HUMILDE ESCLAVO DEL SEÑOR


RUBÉN CEDEÑO

LIBRO: MAGNIFICAT


PORQUE HA MIRADO LA HUMILDE CONDICIÓN DE SU ESCLAVO.
QUIA RESPEXIT HUMILITATEM ANCILLAE SUAE


Dice literalmente el Magníficat: El Alma de uno Magnifica al Señor y el Espíritu se regocija en Dios, su salvador porque ha mirado la humildad de su esclavo. Solo se engrandece quien se empequeñece ante la grandeza del Señor. El ser reconocido, el tener títulos, el ser considerado un maestro, el facilitar enseñanzas, el creerse de determinada estirpe, prelado, discípulo, maestro o santo, el no seguir a nadie, escuela o gurú, poco a poco, sin darse cuenta, va llenando de vanidad, prepotencia, superioridad, separación, a la persona y así pierde la humilde condición de esclavo del Señor. El ¡Magníficat! como “Credo de los Estudiantes Conscientes”, señala un camino diferente al de la vanidad espiritual y la ambición y es el de ser “Humildes Esclavos” del Señor. Dios, su gracia, sus bendiciones, sus dádivas y milagros no bendicen al soberbio, engreído, prepotente, vanidoso, ambicioso, altanero o mal agradecido.
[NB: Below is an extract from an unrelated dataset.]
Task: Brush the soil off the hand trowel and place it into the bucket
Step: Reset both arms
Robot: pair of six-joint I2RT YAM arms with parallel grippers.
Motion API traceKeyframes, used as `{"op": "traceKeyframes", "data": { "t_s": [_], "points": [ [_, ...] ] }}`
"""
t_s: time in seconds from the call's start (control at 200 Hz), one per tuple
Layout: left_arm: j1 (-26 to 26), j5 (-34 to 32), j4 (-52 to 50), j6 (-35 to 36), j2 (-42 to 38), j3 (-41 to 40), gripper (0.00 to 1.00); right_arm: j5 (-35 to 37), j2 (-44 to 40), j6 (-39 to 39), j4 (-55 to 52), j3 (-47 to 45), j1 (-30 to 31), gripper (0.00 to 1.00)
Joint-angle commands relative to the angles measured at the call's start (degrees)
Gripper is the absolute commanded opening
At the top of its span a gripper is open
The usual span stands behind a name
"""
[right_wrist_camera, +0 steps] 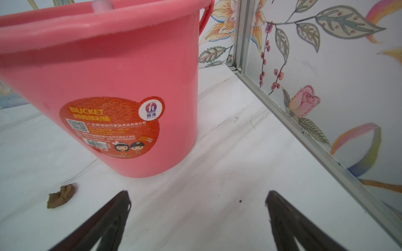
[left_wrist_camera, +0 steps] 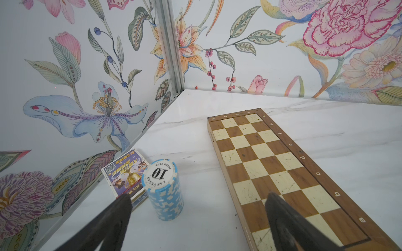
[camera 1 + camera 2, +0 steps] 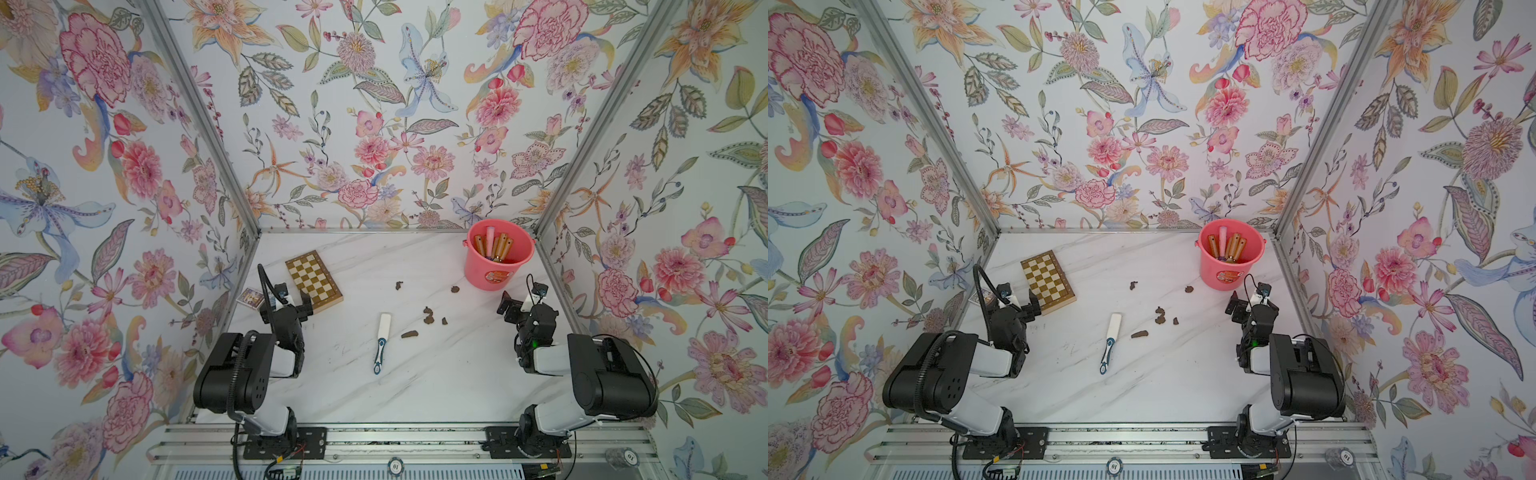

Dios solo mira a aquel que humildemente como esclavo, sin considerarse nada, como si fuera “Nadie”, se postra de rodillas ante su Voluntad, no poseyendo títulos de ningún tipo, considerando todas sus posesiones, logros, virtudes, o encantos, como posesiones de Dios. Un real estudiante espiritual o discípulo, si lo es verdaderamente, es un “Esclavo del Señor”.
Así como los esclavos no tienen derecho a nada ni a reclamar cosa alguna, así es el estudiante espiritual ante Dios, el sacerdote, facilitador espiritual o el gurú, no tiene derecho a reclamar ningún asunto, ni puestos en el grupo, tampoco a que se le tengan consideraciones, sino a conformarse con lo que Dios buenamente le brinda y ser inmensamente agradecido de esto. Y si no lo hace así, ¿como va desenvolver la humildad? Mientras hay reclamos, no hay humildad, y si no hay humildad, no hay desaparición del “yo personal”, no hay realización de la Divina Presencia de Dios en uno, y si no hay esto, el perseguir una práctica espiritual, no tiene ningún objetivo.
El esclavo está encadenado a su Amo y el Amo es Dios, y Dios se manifiesta en el plano físico por medio de su Obra. Y la “Obra de Dios es comunicar su Enseñanza, realizar la labor del Grupo Espiritual, ayudar al desvalido, perdonar al insolente, amar al que nos odia, embellecer donde hay fealdad, sanar a los enfermos, proveer al necesitado, contemplar la Grandeza, el Amor, la Inteligencia y el Poder de Dios. El estudiante espiritual se encadena como esclavo voluntariamente a servir.
Repite en el silencio de tu alma: “Humilitatem Ancillae suae”; “Humilde esclavo del Señor”. Mantén estas palabras como un mantra en tu corazón y repítelas cuando te veas que te estás alzando, te estás creyendo más que los demás, mas que tu Señor.
En el “QUIA RESPEXIT HUMILITATEM ANCILLAE SUAE” del ¡Magnificat! de Bach, sabiamente el compositor pone esta frase en una humilde, aguda y sensible voz de mujer con timbre de soprano, que con una hermosa melodía en modo menor, ya que no podía ser otra su modalidad, va por encima de la orquesta deslizando estas profundas palabras de alto contenido espiritual. Antes del comienzo del solo de soprano, la humildad de esta frase es antecedida por un pequeño solo del oboe d’amore, que con su melancólico timbre bucólico, que atrae el estado de conciencia de la humildad, anunciando la melodía que va a entonar la soprano.